Mais en ville de Goma, la réalité est bien différente suite à l’insécurité

Dans cette ville marquée par l’insécurité persistante, les éruptions volcaniques et une crise socio-économique profonde, les centres culturels peinent à survivre. Nombreux sont ceux qui ont fermé leurs portes ou fonctionnent au ralenti faute de moyens, de soutien ou de sécurité. Les lieux autrefois animés par des expositions, des résidences artistiques ou des formations sont aujourd’hui désertés.

« Il n’y a rien à célébrer quand l’art n’a plus d’espace pour s’exprimer », témoigne un artiste plasticien local. « Nous sommes abandonnés.
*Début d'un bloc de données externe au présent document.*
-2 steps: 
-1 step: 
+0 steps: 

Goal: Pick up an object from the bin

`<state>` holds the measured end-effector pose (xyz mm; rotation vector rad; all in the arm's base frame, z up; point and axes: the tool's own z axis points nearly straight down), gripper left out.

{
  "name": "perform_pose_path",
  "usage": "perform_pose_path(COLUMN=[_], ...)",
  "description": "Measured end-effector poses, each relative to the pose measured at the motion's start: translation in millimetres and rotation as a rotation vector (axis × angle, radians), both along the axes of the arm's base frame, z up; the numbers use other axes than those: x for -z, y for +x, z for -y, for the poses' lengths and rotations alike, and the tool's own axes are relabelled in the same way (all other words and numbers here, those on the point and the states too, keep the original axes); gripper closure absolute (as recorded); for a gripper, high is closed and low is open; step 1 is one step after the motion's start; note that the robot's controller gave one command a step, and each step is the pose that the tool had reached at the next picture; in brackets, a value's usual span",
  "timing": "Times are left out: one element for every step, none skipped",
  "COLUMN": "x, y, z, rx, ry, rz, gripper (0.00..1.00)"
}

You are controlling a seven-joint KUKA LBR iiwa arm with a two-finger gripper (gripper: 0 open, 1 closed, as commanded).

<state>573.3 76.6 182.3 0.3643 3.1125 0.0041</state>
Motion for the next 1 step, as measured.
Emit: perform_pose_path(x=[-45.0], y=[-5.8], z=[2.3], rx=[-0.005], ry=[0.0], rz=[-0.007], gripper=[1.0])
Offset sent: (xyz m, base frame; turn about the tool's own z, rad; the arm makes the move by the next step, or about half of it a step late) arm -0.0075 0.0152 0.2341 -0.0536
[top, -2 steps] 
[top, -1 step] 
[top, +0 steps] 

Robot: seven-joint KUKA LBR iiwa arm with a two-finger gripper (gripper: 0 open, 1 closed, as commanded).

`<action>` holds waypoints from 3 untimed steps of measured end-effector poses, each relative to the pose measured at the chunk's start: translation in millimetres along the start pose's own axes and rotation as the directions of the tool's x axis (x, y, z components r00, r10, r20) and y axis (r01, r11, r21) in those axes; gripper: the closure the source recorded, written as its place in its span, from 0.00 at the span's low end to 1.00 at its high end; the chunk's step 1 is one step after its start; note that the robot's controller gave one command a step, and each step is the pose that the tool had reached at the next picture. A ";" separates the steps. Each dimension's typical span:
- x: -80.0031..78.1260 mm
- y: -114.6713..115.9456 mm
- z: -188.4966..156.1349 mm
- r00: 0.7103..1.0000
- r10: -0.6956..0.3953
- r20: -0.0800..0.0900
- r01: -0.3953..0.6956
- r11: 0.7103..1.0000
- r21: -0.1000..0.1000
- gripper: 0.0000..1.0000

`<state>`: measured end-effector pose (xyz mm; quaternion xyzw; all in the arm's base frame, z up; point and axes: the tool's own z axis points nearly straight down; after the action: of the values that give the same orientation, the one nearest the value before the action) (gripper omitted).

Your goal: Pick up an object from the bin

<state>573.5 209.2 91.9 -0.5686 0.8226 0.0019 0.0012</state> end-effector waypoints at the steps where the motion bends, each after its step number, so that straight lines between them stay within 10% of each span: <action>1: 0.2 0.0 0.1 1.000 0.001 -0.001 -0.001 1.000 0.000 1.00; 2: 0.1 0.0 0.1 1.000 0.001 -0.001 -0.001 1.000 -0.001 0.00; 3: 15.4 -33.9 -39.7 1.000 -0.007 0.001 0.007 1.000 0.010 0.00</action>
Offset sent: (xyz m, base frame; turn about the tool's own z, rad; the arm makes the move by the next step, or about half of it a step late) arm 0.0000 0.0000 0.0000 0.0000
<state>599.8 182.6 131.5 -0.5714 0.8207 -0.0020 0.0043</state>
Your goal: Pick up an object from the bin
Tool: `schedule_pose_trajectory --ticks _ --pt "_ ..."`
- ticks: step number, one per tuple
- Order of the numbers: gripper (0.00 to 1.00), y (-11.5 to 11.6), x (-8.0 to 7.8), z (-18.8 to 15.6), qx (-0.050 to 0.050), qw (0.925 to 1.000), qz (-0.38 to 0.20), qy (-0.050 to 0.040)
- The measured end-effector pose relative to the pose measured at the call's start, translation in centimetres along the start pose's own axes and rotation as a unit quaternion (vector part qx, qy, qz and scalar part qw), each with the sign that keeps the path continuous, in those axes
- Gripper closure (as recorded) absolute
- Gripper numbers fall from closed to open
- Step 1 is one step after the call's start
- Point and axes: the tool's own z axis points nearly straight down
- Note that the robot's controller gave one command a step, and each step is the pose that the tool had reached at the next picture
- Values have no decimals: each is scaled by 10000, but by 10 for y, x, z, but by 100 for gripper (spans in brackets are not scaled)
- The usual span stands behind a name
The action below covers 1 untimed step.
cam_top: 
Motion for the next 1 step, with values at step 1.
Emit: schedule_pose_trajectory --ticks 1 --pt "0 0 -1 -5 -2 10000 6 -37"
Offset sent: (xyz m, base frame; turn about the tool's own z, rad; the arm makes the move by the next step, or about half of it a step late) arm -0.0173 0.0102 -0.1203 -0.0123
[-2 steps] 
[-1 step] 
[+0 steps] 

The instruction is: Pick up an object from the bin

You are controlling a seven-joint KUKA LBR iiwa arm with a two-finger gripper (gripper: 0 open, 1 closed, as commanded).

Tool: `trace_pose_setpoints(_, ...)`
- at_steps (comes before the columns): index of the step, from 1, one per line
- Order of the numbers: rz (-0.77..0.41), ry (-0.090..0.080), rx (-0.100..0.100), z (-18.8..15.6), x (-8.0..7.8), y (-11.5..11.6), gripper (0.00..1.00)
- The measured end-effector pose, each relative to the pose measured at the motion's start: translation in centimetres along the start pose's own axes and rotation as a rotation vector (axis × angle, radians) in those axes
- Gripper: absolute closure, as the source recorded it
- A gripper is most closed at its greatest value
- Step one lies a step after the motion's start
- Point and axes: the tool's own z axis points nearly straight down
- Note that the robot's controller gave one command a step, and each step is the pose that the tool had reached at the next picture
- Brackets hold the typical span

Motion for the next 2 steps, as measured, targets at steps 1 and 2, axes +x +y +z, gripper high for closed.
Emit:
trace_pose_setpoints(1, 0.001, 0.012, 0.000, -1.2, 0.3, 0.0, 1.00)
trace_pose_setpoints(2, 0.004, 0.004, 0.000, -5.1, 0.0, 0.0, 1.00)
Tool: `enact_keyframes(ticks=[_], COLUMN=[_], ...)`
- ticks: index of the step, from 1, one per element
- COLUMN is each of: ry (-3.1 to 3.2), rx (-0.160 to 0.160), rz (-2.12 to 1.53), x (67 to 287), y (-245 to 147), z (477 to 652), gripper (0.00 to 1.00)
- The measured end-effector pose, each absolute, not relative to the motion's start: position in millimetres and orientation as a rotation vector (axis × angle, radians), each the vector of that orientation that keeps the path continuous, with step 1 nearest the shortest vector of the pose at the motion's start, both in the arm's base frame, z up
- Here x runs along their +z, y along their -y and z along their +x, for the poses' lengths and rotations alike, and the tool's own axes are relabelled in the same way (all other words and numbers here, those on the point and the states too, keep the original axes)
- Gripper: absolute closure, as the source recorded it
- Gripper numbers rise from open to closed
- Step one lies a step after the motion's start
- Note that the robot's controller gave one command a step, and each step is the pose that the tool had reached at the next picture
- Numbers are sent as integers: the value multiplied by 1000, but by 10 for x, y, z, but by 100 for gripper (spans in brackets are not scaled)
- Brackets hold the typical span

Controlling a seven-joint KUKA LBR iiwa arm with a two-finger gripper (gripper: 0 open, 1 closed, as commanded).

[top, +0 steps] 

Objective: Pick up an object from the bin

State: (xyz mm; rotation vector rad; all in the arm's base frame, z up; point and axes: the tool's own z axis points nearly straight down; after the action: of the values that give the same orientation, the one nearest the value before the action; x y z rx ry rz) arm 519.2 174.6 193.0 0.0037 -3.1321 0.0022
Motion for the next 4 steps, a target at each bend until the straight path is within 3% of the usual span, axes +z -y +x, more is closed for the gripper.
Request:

Aucun programme officiel, aucun soutien, aucune reconnaissance. Pourtant, l’art est une force de résilience dans ce contexte difficile. »

Pour beaucoup de jeunes artistes, la désillusion est palpable. Sans financement, sans visibilité et sans encadrement, ils se retrouvent livrés à eux-mêmes, contraints de mettre leur passion entre parenthèses pour survivre. Certains tentent de créer dans l’informel, d’autres quittent la ville ou renoncent tout simplement.

Cette journée, censée valoriser la diversité culturelle et le rôle essentiel de l’art dans les sociétés, met cruellement en lumière les inégalités d’accès à la culture et au soutien institutionnel. À Goma, la Journée mondiale de l’art se vit dans le silence, mais aussi dans une profonde attente de changement.